GOAL OF THE EXERCISE | Match the string "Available" against each line below, and copy every line that matches.

MATERIAL PROVIDED |
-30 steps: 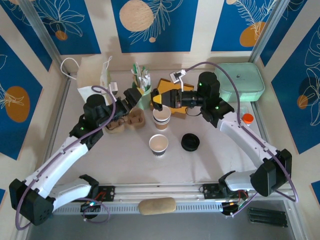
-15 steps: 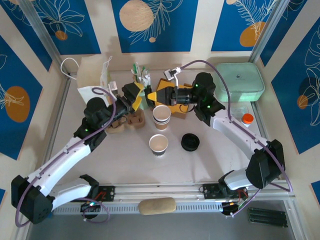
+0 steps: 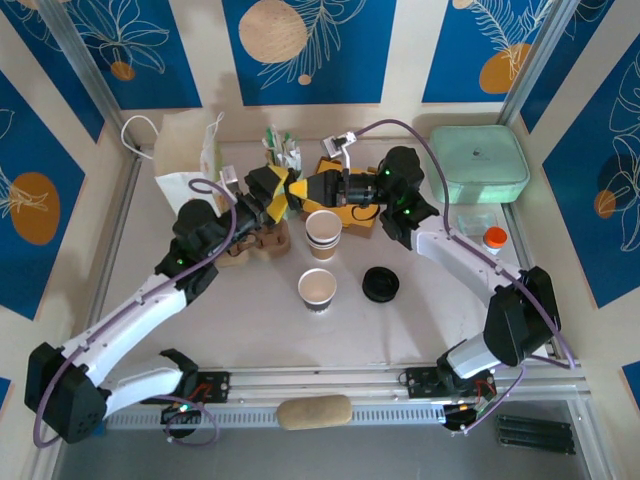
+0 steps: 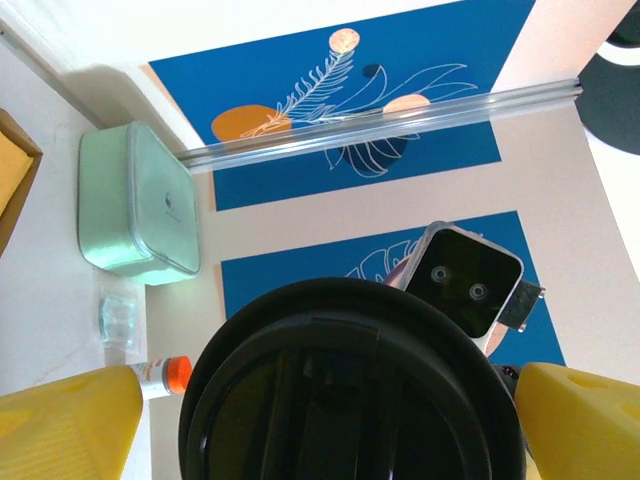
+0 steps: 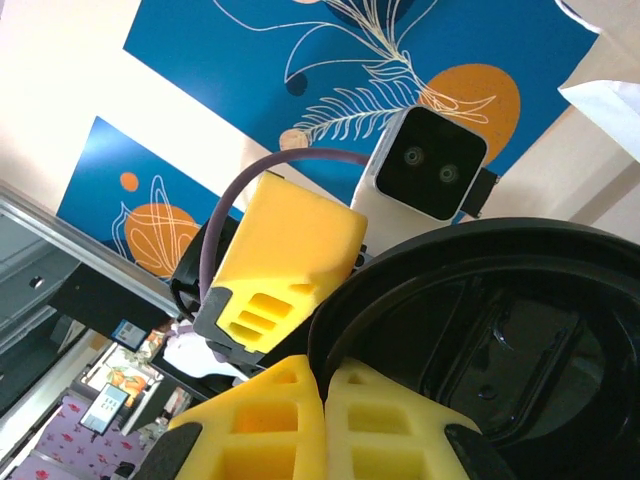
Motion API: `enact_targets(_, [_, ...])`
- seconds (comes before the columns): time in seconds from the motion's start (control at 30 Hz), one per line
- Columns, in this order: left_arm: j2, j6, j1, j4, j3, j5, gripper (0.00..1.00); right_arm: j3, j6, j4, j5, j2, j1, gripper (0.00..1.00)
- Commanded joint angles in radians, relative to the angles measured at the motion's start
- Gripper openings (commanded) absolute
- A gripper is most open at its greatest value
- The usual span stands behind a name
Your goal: Pack the takeout coffee
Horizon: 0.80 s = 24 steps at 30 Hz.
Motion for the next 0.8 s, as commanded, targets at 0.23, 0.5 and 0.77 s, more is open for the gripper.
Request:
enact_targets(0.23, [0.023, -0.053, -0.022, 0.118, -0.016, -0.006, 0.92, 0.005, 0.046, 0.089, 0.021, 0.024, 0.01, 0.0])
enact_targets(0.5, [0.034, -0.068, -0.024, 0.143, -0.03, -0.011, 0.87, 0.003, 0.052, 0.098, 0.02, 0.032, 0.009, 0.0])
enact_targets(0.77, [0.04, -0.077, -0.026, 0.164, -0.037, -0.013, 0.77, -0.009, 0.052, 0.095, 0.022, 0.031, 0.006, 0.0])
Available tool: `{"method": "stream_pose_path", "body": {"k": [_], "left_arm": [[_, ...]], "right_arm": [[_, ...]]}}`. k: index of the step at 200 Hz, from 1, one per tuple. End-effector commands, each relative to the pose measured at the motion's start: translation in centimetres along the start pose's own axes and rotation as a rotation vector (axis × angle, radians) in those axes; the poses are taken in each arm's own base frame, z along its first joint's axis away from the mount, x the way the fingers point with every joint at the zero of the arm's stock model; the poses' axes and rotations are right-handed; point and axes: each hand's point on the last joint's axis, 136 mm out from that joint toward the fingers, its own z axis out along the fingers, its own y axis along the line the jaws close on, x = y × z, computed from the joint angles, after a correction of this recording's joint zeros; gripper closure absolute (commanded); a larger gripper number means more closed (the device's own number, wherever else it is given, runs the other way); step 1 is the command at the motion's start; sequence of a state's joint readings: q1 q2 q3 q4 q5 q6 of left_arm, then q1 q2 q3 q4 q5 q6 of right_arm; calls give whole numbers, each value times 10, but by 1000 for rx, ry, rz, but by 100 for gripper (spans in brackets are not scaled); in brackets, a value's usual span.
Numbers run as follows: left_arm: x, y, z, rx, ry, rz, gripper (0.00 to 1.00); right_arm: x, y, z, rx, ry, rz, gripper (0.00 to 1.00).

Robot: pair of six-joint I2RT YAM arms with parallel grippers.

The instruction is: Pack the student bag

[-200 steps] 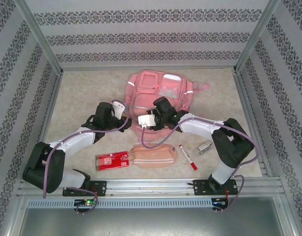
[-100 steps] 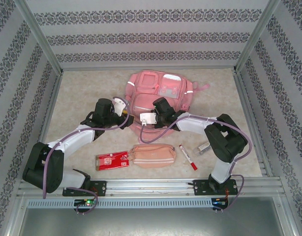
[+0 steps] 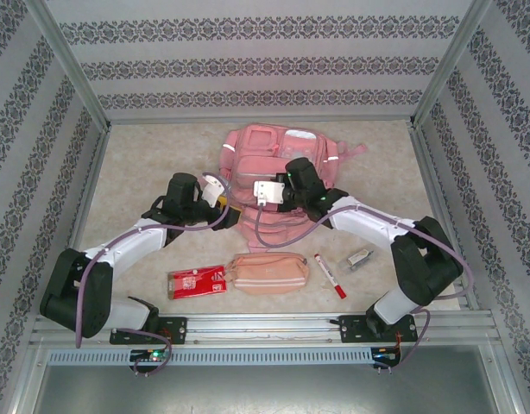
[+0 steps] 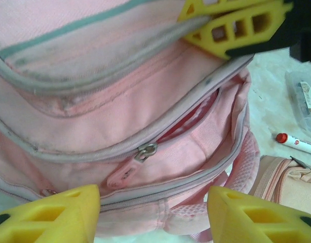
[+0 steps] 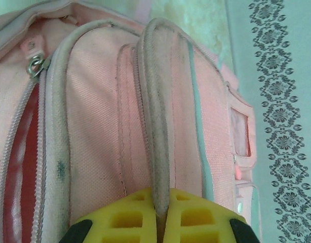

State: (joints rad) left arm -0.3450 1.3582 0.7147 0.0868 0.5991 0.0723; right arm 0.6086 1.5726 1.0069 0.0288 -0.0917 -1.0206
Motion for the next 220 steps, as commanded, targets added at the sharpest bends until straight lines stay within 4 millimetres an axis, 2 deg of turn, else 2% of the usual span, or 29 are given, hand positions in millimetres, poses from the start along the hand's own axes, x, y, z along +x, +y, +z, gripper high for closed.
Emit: {"method": "stream_pose_path", "body": {"k": [1, 43, 69, 109, 143, 155, 167, 185, 220], "left_arm": [[-1, 1, 3, 23, 5, 6, 42], [10, -1, 17, 76, 32, -15, 40], [20, 5, 29, 74, 45, 6, 44], [14, 22, 43, 10, 4, 91, 51], [16, 15, 50, 40, -33, 194, 55], [18, 11, 51, 63, -47, 208, 62], [20, 6, 51, 86, -53, 227, 81], [23, 1, 48, 102, -63, 239, 99], [24, -15, 37, 162, -87, 288, 100]], "right_arm": [[-26, -19, -16, 35, -122, 45, 100], [-32, -21, -20, 27, -151, 74, 100], [-37, -21, -23, 23, -171, 74, 100], [-43, -17, -30, 17, -193, 57, 100], [-51, -10, -35, 2, -221, 43, 100], [-53, -8, -36, -2, -225, 39, 100], [-53, -7, -37, -3, -227, 36, 100], [-50, -4, -36, -10, -220, 29, 100], [-41, 2, -37, -33, -200, 14, 100]]}}
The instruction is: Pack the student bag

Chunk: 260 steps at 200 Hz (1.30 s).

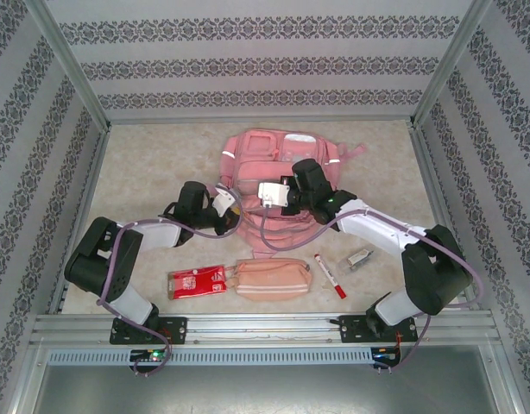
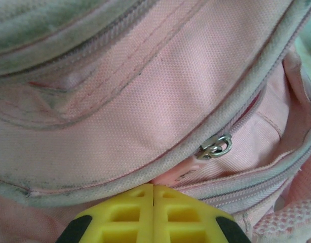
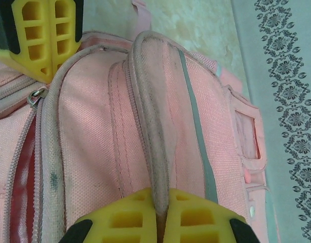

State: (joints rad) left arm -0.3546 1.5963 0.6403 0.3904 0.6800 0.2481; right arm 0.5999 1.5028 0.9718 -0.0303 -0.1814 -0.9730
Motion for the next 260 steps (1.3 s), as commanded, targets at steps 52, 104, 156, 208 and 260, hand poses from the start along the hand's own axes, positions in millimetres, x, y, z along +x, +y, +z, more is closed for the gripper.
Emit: {"method": "stream_pose_path", "body": {"k": [52, 104, 156, 208, 260], "left_arm": [[-25, -36, -14, 144, -148, 130, 65], [-28, -31, -7, 101, -152, 152, 65], [-36, -34, -4, 7, -191, 259, 67], [-34, -30, 0, -52, -189, 253, 61], [-28, -15, 16, -271, -141, 226, 55]], "right_arm": [[-37, -3, -26, -8, -194, -55, 100], [-42, 2, -25, -15, -193, -72, 100], [-45, 10, -20, -37, -193, -82, 100], [-47, 13, -20, -41, -195, -82, 100], [-53, 16, -17, -54, -207, -78, 100]]}}
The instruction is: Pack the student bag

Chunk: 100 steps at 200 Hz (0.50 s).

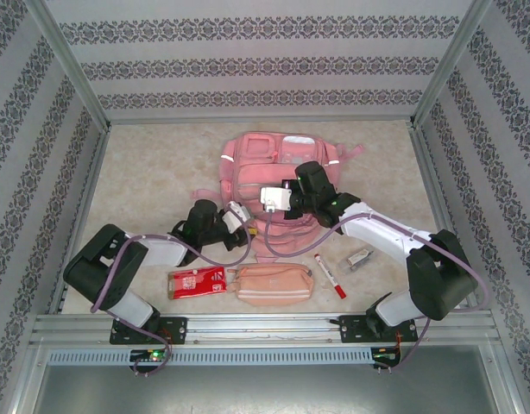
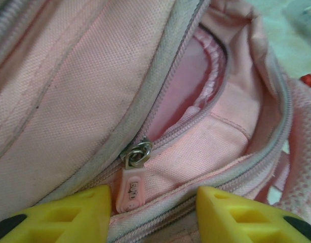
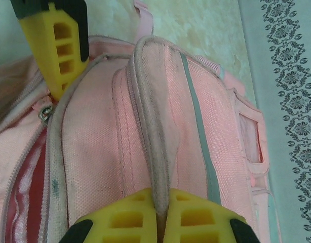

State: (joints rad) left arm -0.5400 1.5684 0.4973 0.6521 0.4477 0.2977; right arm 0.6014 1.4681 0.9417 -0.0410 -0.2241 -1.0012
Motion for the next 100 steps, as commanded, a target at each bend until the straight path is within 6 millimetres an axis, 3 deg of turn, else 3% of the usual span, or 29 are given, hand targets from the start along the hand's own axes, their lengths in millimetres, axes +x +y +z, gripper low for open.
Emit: {"method": "stream_pose_path", "body": {"k": [1, 29, 60, 77, 100], "left_arm": [[-25, 27, 5, -186, -66, 20, 55], [-31, 35, 4, -243, -95, 0, 67], [-35, 23, 9, -164, -104, 17, 94], [-33, 7, 11, -73, -106, 34, 99], [-30, -11, 5, 6, -130, 56, 98]], "right_arm": [[-49, 4, -8, -22, -173, -54, 100], [-49, 7, -8, -24, -174, -59, 100], [-48, 7, -10, -16, -169, -57, 100], [-44, 8, -9, -17, -160, -52, 100], [-43, 8, -9, -18, -157, -50, 100]]}}
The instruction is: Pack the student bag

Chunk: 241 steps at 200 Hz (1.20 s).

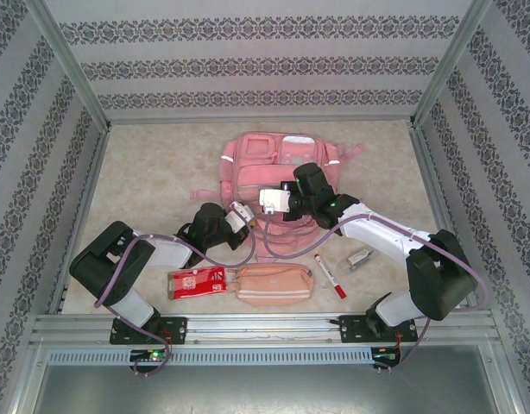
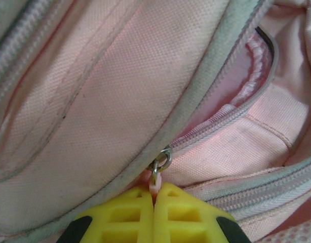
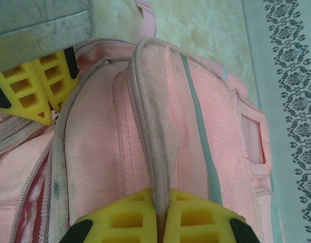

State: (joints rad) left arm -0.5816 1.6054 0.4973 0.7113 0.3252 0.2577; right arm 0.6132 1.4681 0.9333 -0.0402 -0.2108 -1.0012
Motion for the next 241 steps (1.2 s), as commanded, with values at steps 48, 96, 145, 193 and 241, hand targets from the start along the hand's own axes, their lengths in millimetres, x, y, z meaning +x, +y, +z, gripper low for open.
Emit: {"method": "stream_pose_path", "body": {"k": [48, 96, 145, 193, 241], "left_arm": [[-35, -34, -21, 167, -184, 100, 100], [-26, -30, -8, 190, -100, 19, 66], [-32, -12, 0, 115, -110, -26, 71], [-36, -11, -2, 124, -130, -48, 100], [-43, -7, -13, 185, -84, -119, 100]], "right_arm": [[-46, 6, -11, -29, -184, -41, 100], [-48, 10, -10, -49, -198, -27, 100], [-52, 14, -14, -61, -220, -29, 100], [-51, 17, -13, -70, -220, -28, 100], [-44, 20, -10, -80, -207, -45, 100]]}}
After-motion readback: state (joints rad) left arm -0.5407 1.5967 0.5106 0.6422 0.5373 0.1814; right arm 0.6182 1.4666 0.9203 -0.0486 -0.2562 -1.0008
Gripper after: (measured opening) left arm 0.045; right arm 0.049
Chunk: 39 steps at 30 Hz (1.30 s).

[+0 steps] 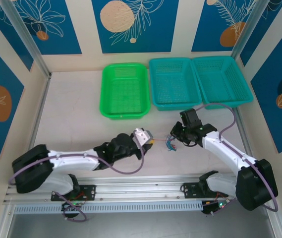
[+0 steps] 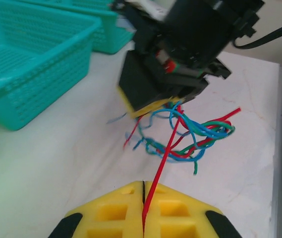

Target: Untangle the cables

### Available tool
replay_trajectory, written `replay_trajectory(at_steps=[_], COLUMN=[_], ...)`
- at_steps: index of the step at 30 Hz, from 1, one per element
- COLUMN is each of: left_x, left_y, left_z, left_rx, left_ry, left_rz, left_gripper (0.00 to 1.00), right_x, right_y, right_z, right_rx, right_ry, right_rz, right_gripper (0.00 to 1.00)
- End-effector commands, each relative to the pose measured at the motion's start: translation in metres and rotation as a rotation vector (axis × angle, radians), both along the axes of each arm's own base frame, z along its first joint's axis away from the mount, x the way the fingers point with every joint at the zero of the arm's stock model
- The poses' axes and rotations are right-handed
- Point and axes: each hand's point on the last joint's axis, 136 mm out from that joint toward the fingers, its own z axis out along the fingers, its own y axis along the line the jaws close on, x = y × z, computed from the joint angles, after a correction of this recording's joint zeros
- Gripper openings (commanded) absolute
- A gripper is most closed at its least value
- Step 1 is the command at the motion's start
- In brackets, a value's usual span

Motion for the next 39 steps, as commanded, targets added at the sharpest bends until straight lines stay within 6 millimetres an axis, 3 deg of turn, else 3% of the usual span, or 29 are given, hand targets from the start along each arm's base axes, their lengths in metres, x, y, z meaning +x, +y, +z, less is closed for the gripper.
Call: replay_trajectory(at_steps=[1,3,5,10,12,15,17,20,26,30,33,36,39], left_x=[0.04,0.051,0.057,0.062,0.06,0.051,0.05,0.057,0.081,0.12,0.157,0.206,0.265], left_y=[0.081,0.116,0.138,0.177,0.176,0.151,0.141,0.141,0.126,0.124,0.123,0.123,0.124], left_z=[0.012,0.014,0.017,0.02,0.024,0.043,0.063,0.102,0.211,0.27,0.296,0.297,0.266], left_rx=[0.022,0.013,-0.022,-0.044,-0.044,-0.11,-0.15,-0.163,-0.227,-0.237,-0.23,-0.203,-0.142], left_ry=[0.018,0.068,0.108,0.149,0.148,0.138,0.123,0.054,-0.122,-0.217,-0.281,-0.289,-0.205], left_rz=[0.348,0.465,0.522,0.634,0.612,0.458,0.41,0.418,0.404,0.451,0.49,0.532,0.582], left_gripper=[0.0,0.0,0.0,0.0,0.0,0.0,0.0,0.0,0.0,0.0,0.0,0.0,0.0], right_x=[-0.02,-0.024,-0.027,-0.04,-0.038,-0.023,-0.016,-0.015,-0.017,-0.017,-0.018,-0.019,-0.019], right_y=[-0.056,-0.062,-0.069,-0.094,-0.094,-0.074,-0.056,-0.045,-0.03,-0.026,-0.024,-0.021,-0.019], right_z=[-0.036,-0.044,-0.049,-0.058,-0.057,-0.045,-0.032,-0.023,-0.015,-0.014,-0.013,-0.011,-0.007], right_rx=[-0.129,-0.127,-0.13,-0.123,-0.09,-0.021,0.02,-0.006,-0.045,-0.046,-0.044,-0.036,-0.032], right_ry=[0.1,0.108,0.123,0.175,0.154,0.066,0.025,0.003,-0.028,-0.028,-0.028,-0.032,-0.042], right_rz=[-0.223,-0.261,-0.304,-0.445,-0.438,-0.298,-0.193,-0.124,-0.054,-0.043,-0.038,-0.029,-0.018], right_gripper=[0.14,0.15,0.14,0.15,0.15,0.17,0.19,0.19,0.2,0.2,0.2,0.19,0.19])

WORKED SOLUTION |
Available tool: `{"method": "stream_pose_path", "body": {"k": [_], "left_arm": [[_, ...]], "right_arm": [[_, ...]]}}`. k: index of the step at 200 Hz, from 1, one per tuple. End-effector commands, each relative to the pose measured at the motion's start: translation in centimetres along the start pose's own axes and rotation as a rotation vector (axis × angle, radians) in those axes; the poses are taken in each arm's own base frame, z along its first joint's axis away from the mount, x the way the fingers point with every joint at the zero of the arm's stock model; the poses' axes and rotations are right-handed; point and axes: each hand's point on the last joint's axis, 136 mm out from that joint toward the fingers, its own z axis out along the fingers, its own y axis along the line the jaws close on, x = y × z, computed from the joint angles, after a correction of this recording's joint zeros; gripper closure absolute (commanded); a larger gripper number means more closed (the device's own number, wherever else it is given, runs the other way); step 1 is the command at the motion's start; sequence of a state's joint readings: q1 q2 q3 q4 q5 q6 of left_arm, then q1 q2 q3 q4 q5 q6 of right_arm; calls give whole numbers, each value times 10, but by 1000 for rx, ry, rz, but by 100 for gripper (spans in brackets are not scaled); in brackets, a value's usual span.
### Available tool

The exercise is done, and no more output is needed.